I had an immediate response to jump the fence and run to her aid but I found myself hesitating. I looked across the table as if to ask “what would you think if I ran to the aid of this young woman?”. I found myself wanting permission to respond to this situation.

I knew that if I acted that I was on my own. I would not receive the slightest bit of encouragement and, that in fact, I would be opening myself to criticism.

Disturbed by this lack of support but determined, I jumped the small fence and ran toward the girl. Another man and I reached her almost simultaneously. We spoke not a word and together we righted the vehicle and lifted her back onto the seat. She was an unattractive woman, unkempt, overweight and exuded a smell that matched a surly attitude. Without a word or a look of thanks, the instant she was aboard she resumed her journey like a caged animal returning to the wild.

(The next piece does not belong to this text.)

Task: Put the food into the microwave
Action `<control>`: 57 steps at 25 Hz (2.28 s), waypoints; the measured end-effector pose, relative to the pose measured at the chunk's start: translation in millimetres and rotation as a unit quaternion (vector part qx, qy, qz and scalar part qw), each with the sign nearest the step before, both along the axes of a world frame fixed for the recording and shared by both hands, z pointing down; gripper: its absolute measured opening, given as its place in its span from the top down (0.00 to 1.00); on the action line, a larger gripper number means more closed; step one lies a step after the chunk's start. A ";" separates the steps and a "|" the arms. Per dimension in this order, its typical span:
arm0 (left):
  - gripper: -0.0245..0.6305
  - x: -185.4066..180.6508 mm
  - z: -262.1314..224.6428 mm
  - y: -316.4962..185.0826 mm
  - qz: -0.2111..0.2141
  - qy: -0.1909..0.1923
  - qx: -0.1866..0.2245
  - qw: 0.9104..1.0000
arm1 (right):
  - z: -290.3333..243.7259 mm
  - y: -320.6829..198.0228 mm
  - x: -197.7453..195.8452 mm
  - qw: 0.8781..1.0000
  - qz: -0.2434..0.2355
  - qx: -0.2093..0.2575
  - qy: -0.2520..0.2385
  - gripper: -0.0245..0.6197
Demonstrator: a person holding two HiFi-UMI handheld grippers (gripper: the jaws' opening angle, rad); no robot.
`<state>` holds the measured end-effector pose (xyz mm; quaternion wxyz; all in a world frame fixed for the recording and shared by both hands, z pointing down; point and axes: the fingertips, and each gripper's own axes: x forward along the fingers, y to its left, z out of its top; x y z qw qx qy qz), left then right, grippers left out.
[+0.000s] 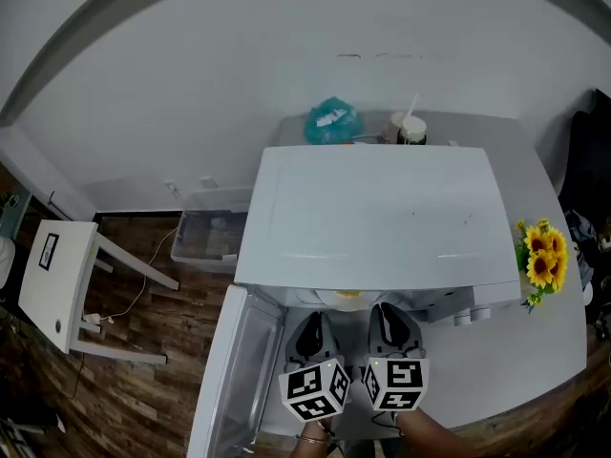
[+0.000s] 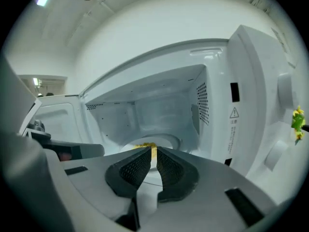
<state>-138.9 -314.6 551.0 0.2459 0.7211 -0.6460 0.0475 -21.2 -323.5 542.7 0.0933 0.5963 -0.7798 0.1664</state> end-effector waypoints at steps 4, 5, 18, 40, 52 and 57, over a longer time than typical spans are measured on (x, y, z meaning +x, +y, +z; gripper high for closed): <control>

As I returned to my seat at the table I had felt that I had been the object of intense scrutiny and criticism. As I took my seat I realized I was feeling deeply disturbed. Was it because the young woman had offered not the slightest acknowledgment for the aid she had received? No, what was bothering me was that I had hesitated and actually considered doing nothing to help the young woman. I had even felt compelled to ask permission to take the action I intensely felt was appropriate. The lack of support I had sensed filled me with trepidation and now I felt guilt as though I had done something wrong when I returned from my mission.

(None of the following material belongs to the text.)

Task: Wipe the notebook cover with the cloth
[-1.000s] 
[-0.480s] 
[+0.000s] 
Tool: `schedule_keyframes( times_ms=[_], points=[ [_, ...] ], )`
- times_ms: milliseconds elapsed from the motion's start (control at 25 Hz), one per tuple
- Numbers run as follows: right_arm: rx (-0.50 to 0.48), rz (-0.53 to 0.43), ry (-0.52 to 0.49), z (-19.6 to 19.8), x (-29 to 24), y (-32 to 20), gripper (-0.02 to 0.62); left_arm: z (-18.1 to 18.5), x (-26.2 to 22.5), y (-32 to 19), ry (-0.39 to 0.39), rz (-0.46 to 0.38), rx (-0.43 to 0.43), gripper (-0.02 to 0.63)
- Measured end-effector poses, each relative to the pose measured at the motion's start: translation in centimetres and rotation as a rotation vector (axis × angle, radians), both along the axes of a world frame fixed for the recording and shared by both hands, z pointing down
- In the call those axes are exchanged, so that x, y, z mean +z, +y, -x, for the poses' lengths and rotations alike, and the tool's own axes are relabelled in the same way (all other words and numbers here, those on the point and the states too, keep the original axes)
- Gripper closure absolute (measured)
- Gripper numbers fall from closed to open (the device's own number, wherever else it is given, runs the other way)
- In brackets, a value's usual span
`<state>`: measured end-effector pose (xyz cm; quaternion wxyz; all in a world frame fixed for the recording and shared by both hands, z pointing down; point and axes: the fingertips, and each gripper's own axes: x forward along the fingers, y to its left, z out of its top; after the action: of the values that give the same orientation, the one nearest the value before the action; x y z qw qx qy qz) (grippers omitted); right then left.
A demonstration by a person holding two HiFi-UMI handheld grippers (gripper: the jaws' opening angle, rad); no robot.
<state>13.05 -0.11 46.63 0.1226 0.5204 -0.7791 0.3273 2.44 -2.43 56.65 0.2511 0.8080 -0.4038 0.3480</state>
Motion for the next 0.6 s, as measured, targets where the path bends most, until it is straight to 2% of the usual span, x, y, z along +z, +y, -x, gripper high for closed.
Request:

At that instant I realized something in my life was amiss. What had happened to the confidence I used to have to reach out to those I perceived to be in need and to act decisively and swiftly in such matters? Wasn’t this one of the parts of who I am that had been so attractive to her in the first place? Wasn’t this something I had always revered in others and myself? What self-eroding forces had been at work in my life that I now felt that this vital part of me had to ask permission to be exercised? How had the reverence I had once felt for this aspect of myself turned to shame?



That day was a turning point in my life. An unlikely angel had been sent to show me a part of my life that needed attention and persistent vigilance lest I forget who I am. She had been sent to remind me that that I am ultimately responsible for the quality of my life and my relationship with all those I care for.

Monday, October 24, 2011

It’s A Zen Thing

My neighbor had come over to ask for my help. She and her husband had been trying for most of the day to unplug their toilet. I am not a plumber but I figured I would give it a try.

They had one of those large bell shaped black rubber plungers. It certainly looked like it should be able to do the job. The toilet was certainly plugged, there was water standing in it about an inch below the rim. I dipped the plunger into the water and then I thrust it deep into the abyss. As I felt the plunger take in a huge gulp of the brindle soup I gave a mighty heave. With a great swirl and sucking sound the toilet drained its enormous draft.

Wow! How did you do that, they exclaimed! Well, you see, it’s a Zen thing. I simply remember that I am the toilet, I am the plunger, I am the water, I am the pipe and I am the poop.